* [ASSIGNED TASK]
Reproduce exactly the lines below, from the first one through the line containing "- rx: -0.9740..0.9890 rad", and omit any pictures.

────────────────

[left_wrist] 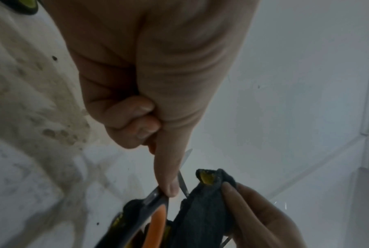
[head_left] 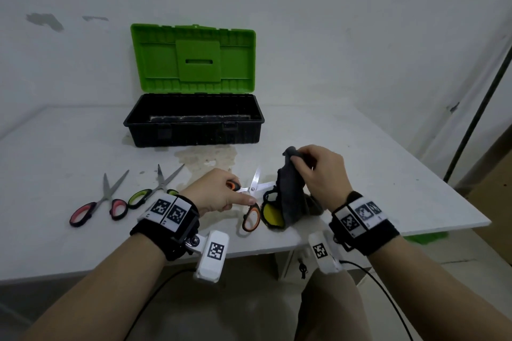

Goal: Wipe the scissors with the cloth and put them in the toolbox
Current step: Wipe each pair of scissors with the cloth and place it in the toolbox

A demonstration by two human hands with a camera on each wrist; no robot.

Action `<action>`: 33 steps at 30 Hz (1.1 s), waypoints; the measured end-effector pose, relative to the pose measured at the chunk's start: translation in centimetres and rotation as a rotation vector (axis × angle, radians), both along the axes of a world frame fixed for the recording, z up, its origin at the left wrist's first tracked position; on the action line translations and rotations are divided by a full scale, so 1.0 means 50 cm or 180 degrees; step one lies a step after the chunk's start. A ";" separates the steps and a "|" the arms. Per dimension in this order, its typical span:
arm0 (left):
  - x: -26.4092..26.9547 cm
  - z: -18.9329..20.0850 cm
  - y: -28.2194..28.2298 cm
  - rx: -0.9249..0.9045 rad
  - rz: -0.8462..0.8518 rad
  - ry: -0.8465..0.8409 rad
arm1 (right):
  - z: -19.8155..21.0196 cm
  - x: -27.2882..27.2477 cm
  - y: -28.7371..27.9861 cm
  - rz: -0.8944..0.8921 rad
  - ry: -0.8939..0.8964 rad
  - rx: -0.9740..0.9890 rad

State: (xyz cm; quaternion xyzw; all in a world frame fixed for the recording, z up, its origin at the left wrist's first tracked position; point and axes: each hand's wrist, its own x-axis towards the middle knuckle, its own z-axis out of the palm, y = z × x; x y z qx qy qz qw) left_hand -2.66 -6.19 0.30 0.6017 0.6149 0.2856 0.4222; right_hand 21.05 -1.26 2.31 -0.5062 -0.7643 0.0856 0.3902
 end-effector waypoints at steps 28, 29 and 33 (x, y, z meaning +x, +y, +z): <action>0.026 -0.006 0.002 0.0147 -0.0185 0.0346 | -0.047 -0.056 -0.057 0.0876 -0.0826 0.0037; 0.028 -0.006 0.002 0.0174 -0.0232 0.0464 | -0.045 -0.057 -0.051 0.0811 -0.0820 0.0036; 0.033 -0.007 -0.001 0.0187 -0.0303 0.0475 | -0.022 -0.051 -0.011 0.0226 -0.0528 -0.0126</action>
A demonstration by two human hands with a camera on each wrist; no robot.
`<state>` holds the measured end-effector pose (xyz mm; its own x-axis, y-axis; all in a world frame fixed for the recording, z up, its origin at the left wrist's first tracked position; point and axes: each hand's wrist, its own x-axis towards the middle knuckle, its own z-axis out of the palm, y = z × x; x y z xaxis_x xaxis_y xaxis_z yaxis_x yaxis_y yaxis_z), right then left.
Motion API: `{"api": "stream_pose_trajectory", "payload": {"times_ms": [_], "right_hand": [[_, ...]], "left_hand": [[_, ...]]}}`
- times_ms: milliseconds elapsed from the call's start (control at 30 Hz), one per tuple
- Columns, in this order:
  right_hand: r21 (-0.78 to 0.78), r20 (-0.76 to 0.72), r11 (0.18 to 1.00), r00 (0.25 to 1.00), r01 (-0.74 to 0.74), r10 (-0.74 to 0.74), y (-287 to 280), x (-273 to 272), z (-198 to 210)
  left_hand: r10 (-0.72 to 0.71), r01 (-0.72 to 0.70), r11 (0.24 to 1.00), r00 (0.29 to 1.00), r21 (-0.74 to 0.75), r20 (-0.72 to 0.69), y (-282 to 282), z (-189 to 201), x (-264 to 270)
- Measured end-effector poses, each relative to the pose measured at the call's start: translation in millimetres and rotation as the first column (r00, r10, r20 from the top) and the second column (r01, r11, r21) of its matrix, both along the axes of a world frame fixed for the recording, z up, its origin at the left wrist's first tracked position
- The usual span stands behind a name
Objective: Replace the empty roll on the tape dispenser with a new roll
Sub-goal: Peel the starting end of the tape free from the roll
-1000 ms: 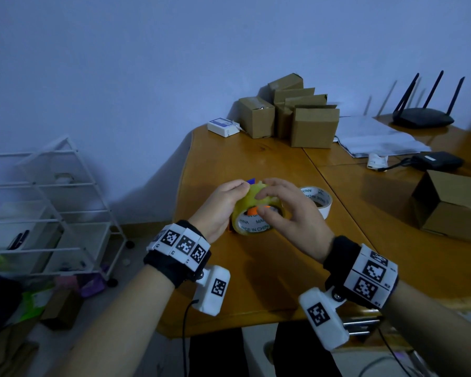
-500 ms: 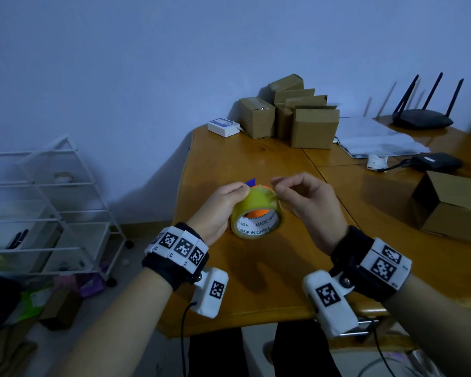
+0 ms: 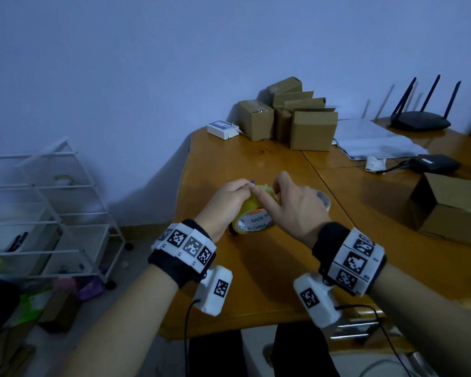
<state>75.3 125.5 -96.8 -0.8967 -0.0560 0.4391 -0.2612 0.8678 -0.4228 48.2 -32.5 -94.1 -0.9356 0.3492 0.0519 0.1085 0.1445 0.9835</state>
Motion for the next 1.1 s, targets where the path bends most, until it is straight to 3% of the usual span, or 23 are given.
{"api": "stream_pose_trajectory", "payload": {"times_ms": [133, 233, 433, 700, 867, 1000, 1100], "right_hand": [[-0.114, -0.05, 0.991, 0.997, -0.073, 0.067, 1.2, -5.8, -4.7], [-0.115, -0.105, 0.987, 0.989, -0.113, 0.101, 2.8, -6.0, -10.7], [-0.297, -0.048, 0.945, 0.991, -0.135, 0.126, 12.5, -7.2, -13.5], [-0.741, 0.101, 0.655, 0.939, -0.149, 0.329, 20.3, -3.7, -12.6], [-0.869, 0.129, 0.479, 0.88, -0.122, 0.458, 26.8, -4.1, -10.2], [-0.965, 0.119, 0.262, 0.843, -0.027, 0.524, 31.6, -2.2, -7.8], [-0.97, 0.146, 0.243, 0.832, 0.014, 0.535, 33.2, -0.4, -5.0]], "left_hand": [[-0.005, 0.005, 1.0, 1.0, 0.005, -0.009, -1.7, 0.2, 0.4], [-0.003, 0.003, 1.0, 1.0, -0.006, -0.031, -2.3, -2.7, -1.0], [-0.022, 0.022, 1.0, 0.999, 0.007, -0.027, -2.8, -6.4, -1.9], [-0.088, 0.087, 0.995, 0.996, 0.052, 0.024, -6.8, -7.5, -1.8], [-0.142, 0.133, 0.982, 0.988, 0.135, 0.057, -7.9, -2.6, 2.6], [-0.151, 0.131, 0.971, 0.985, 0.2, 0.087, -9.5, -4.2, 2.7], [-0.133, 0.118, 0.978, 0.988, 0.172, 0.078, -7.7, -6.9, 1.6]]}}
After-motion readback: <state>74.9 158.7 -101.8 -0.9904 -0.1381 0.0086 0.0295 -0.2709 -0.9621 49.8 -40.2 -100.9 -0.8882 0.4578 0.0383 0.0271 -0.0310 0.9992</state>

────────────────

* [SOLUTION TO THIS TASK]
[left_wrist] 
[head_left] 

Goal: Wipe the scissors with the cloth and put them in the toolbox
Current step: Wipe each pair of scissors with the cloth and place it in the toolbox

A demonstration by two human hands with a camera on each wrist; no robot.

Action `<action>`: 33 steps at 30 Hz (1.1 s), waypoints; the measured end-effector pose, relative to the pose measured at the chunk's start: translation in centimetres and rotation as a rotation vector (axis × angle, radians), both along the axes of a world frame fixed for the recording, z up, its origin at the left wrist's first tracked position; on the action line translations and rotations are divided by a full scale, so 1.0 means 50 cm or 180 degrees; step one lies a step after the chunk's start. A ";" separates the steps and a "|" the arms. Per dimension in this order, its typical span:
arm0 (left):
  - x: -26.4092..26.9547 cm
  - z: -18.9329..20.0850 cm
  - y: -28.2194..28.2298 cm
  - rx: -0.9249..0.9045 rad
  - rz: -0.8462..0.8518 rad
  - ry: -0.8465..0.8409 rad
arm1 (right):
  - z: -19.8155..21.0196 cm
  - x: -27.2882..27.2477 cm
  - y: -28.7371..27.9861 cm
  - rz: -0.8944..0.8921 rad
  - ry: -0.8939..0.8964 rad
  - rx: -0.9740..0.9890 rad

This exercise has now been completed.